**THE DATA:**
■ ■ ■ ■ ■

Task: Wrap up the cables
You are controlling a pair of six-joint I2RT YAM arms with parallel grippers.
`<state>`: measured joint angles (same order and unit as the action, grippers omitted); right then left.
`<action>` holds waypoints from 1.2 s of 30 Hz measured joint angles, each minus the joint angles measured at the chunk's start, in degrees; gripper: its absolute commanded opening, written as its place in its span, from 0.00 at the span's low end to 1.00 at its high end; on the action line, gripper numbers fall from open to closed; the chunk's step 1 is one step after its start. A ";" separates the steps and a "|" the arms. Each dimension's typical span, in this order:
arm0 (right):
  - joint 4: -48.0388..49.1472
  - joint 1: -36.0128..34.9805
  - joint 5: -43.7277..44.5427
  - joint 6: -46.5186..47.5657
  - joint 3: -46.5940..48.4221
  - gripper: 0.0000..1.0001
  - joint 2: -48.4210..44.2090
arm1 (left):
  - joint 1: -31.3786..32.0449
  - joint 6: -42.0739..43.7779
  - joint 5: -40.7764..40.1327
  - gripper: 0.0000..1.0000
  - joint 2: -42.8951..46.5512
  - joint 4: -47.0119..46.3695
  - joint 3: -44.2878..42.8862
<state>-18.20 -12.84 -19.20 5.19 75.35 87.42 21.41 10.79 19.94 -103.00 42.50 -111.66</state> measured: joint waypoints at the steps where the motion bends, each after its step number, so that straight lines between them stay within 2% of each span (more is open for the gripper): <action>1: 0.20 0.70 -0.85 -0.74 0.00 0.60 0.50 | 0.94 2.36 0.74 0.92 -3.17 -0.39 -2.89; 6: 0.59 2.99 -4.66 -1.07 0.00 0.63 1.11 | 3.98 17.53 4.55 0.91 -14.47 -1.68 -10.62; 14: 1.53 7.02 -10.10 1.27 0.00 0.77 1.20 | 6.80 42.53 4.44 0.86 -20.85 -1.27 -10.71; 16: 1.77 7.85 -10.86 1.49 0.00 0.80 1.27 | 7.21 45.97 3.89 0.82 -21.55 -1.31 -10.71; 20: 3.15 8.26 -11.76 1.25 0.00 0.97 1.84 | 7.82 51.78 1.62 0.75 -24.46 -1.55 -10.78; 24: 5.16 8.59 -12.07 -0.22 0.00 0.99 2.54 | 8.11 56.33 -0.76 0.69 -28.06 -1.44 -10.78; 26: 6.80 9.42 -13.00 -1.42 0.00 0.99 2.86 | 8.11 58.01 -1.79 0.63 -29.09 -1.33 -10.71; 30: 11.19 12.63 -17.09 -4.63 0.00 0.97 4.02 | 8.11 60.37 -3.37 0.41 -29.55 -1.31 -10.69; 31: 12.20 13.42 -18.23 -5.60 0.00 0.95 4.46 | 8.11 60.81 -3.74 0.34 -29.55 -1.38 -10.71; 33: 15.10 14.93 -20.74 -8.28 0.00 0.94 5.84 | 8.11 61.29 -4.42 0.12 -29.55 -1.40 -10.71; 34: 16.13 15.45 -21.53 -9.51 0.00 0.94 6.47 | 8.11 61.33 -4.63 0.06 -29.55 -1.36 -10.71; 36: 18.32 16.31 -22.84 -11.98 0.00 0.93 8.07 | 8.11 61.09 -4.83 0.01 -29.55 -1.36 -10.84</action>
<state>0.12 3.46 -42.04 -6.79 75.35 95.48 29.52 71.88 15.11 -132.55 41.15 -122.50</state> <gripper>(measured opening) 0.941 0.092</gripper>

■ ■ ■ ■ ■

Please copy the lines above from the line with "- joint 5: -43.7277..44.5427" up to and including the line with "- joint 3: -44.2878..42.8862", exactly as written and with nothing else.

**RESULT OF THIS TASK:**
  - joint 5: -43.7277..44.5427
  - joint 6: -46.5186..47.5657
  - joint 3: -46.5940..48.4221
  - gripper: 0.0000..1.0001
  - joint 2: -48.4210..44.2090
arm1 (left):
  - joint 1: -31.3786..32.0449
  - joint 6: -42.0739..43.7779
  - joint 5: -40.7764..40.1327
  - gripper: 0.0000..1.0000
  - joint 2: -42.8951..46.5512
  - joint 4: -47.0119..46.3695
  - joint 3: -44.2878..42.8862

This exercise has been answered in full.